▶ **Information provided**:
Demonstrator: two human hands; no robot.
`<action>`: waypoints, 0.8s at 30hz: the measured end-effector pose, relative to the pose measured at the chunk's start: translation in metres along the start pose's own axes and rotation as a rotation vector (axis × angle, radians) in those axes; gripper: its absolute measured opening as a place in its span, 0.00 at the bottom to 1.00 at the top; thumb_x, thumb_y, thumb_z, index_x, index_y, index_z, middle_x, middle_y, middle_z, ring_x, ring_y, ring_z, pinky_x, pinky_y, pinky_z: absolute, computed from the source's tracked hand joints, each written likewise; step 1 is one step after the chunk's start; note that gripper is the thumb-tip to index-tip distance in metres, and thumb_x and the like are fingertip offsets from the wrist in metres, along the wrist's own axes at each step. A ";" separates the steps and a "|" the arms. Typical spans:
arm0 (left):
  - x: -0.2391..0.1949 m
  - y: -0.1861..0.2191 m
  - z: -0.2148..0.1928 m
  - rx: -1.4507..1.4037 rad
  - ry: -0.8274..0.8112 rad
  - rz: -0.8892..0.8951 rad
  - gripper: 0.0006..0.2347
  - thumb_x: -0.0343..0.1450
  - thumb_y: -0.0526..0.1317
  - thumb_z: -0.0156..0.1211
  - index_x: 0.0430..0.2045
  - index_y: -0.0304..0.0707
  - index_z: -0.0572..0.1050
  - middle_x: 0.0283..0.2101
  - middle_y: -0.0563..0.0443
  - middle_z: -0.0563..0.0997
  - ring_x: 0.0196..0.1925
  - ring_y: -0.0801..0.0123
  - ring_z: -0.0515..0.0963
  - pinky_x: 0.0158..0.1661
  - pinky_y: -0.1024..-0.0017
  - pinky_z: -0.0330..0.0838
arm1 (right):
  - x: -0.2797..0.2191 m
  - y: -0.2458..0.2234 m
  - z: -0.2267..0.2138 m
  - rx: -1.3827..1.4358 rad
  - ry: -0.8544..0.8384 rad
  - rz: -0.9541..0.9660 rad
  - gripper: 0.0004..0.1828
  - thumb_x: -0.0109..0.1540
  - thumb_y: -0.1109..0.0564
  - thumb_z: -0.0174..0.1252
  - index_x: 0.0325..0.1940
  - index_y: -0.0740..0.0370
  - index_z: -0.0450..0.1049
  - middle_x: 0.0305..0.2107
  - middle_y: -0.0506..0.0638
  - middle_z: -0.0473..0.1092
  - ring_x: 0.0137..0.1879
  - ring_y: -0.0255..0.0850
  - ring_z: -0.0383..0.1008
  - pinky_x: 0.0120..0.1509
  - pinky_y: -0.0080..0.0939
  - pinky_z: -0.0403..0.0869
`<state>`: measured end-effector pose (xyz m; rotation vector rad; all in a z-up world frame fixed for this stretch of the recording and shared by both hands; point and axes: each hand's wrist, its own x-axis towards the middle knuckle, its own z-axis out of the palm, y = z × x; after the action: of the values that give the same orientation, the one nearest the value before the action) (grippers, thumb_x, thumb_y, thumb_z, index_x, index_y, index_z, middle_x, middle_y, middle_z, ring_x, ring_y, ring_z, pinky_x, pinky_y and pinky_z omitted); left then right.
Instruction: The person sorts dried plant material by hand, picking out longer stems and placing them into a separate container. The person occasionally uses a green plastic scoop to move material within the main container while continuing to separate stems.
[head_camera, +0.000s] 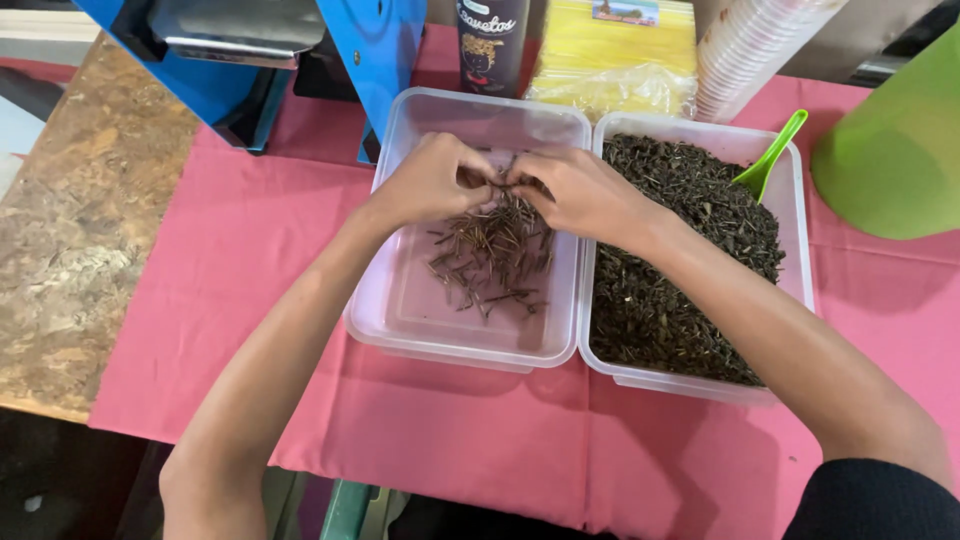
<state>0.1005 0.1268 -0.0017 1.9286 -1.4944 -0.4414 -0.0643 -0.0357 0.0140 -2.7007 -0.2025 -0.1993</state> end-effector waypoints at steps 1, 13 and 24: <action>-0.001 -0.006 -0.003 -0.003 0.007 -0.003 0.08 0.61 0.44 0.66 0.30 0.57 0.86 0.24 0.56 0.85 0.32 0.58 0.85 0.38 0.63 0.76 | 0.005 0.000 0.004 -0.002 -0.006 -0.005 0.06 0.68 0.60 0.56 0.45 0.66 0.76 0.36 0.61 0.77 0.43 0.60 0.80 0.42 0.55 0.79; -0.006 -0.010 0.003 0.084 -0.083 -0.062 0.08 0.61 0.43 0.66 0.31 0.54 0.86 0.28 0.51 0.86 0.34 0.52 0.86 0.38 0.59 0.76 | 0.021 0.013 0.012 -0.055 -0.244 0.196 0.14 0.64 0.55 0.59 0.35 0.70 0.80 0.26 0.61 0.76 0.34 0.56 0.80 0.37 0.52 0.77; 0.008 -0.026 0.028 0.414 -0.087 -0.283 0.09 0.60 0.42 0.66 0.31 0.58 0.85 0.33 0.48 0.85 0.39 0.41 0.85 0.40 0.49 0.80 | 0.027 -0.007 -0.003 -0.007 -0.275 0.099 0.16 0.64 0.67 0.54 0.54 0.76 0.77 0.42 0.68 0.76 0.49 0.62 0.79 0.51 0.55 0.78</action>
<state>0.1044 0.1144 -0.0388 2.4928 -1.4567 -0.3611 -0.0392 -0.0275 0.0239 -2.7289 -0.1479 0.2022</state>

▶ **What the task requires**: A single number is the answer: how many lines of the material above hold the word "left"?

▶ **Output below**: 2